Worth It

is-it-worth-it-final“Horrific.”

“Excruciating.”

“Unbelievable.”

“Horrendous.”

“Total exhaustion.”

“I didn’t think I could go on.”

“Why did no-one tell me?”

 

These were the descriptions of child-birth at our ante-natal class reunion last Saturday. The scars, of all kinds, were still very fresh and one horror story  quickly snowballed into the next.

Our teacher said, “I didn’t tell you about the more gory details, because sometimes you can know too much. And for lots of people it’s a really beautiful experience.”

There was murder in her listener’s eyes, so she left to boil the kettle.

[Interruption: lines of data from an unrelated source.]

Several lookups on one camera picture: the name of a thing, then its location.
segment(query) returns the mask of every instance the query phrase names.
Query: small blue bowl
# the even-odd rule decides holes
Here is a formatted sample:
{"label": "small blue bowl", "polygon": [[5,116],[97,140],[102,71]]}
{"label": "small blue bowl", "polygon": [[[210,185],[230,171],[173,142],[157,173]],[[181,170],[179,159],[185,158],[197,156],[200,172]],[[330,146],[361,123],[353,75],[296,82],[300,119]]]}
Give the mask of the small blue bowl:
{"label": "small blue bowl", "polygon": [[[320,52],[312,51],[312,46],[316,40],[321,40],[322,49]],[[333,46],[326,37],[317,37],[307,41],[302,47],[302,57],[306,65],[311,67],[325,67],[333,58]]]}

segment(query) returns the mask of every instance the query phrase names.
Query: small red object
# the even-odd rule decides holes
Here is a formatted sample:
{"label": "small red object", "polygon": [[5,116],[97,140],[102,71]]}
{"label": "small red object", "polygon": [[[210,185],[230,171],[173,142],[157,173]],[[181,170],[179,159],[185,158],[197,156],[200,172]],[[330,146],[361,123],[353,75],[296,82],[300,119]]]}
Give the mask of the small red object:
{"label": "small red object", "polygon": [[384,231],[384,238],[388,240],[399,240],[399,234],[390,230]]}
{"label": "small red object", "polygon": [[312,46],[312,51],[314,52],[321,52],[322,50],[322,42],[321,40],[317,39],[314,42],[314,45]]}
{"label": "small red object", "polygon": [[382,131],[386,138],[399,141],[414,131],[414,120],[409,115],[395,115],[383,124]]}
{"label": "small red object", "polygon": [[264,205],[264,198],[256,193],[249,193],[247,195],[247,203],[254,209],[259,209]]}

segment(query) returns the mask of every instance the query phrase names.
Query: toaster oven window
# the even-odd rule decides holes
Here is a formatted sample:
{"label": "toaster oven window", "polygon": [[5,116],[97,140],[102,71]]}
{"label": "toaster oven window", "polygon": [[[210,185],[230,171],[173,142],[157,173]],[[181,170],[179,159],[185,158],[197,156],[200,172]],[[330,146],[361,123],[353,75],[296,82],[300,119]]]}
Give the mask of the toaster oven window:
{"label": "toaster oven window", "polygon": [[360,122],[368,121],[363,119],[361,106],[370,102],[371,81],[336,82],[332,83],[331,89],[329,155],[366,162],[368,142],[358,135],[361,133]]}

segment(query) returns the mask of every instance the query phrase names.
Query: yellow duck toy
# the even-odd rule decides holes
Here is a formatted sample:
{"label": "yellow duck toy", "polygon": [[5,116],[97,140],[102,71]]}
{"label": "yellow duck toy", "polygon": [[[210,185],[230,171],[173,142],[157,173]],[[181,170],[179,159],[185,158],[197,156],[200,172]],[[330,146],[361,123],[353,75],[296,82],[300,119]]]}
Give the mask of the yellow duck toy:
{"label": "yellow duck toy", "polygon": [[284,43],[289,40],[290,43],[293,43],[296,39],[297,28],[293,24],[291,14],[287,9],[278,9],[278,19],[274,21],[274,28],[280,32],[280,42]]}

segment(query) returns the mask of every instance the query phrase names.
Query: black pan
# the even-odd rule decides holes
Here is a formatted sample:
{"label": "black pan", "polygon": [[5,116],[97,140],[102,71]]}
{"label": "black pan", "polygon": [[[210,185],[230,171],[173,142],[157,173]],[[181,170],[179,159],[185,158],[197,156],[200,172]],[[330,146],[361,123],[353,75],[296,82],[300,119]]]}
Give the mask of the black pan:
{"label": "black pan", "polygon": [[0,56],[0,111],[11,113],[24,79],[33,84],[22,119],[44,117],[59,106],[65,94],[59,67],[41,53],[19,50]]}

Too much information can be a dangerous thing.  But the Bible doesn’t take a soft approach. From page one we are warned:

I will make your pains in childbearing very severe;
    with painful labour you will give birth to children. (Genesis 3:16)

Creating life has always been a messy, painful, even life-threatening, business. There is no new life without blood-shed, without suffering, without mortal danger. Even before sin.. seeds get buried in order to grow. Or Genesis 2:  Eve is created out of Adam’s death-like sleep. From Genesis 3 onwards, new life comes through pain and sacrifice.

The cross and resurrection is written into our world at a profound level. And it’s a picture of life far beyond the womb:

A woman giving birth to a child has pain because her time has come; but when her baby is born she forgets the anguish because of her joy that a child is born into the world. (John 16:21)

 Nation will rise against nation, and kingdom against kingdom. There will be famines and earthquakes in various places. All these are the beginning of birth-pains. (Matthew 24:7-8)

We know that the whole creation has been groaning as in the pains of childbirth right up to the present time. (Romans 8:22)

 Some of these pains involve the tragedies of child-bearing itself – miscarriage and still-birth and infertility. Others are cosmic – like wars and earthquakes. But Jesus calls them “birth pains” instead of “death thros”. Because after the pain, there is birth. And just as every woman began her story last Saturday with words like “awful”, each ended with the same refrain – “it was worth it.”

Whatever the pains we are facing – bereavement, addiction, singleness, childlessness or pregnancies lost – there is a birth to come that will swallow up even these sorrows. With tears we will share our stories.  But by God’s grace we will know His comfort and we will say, with Him, “it was worth it.”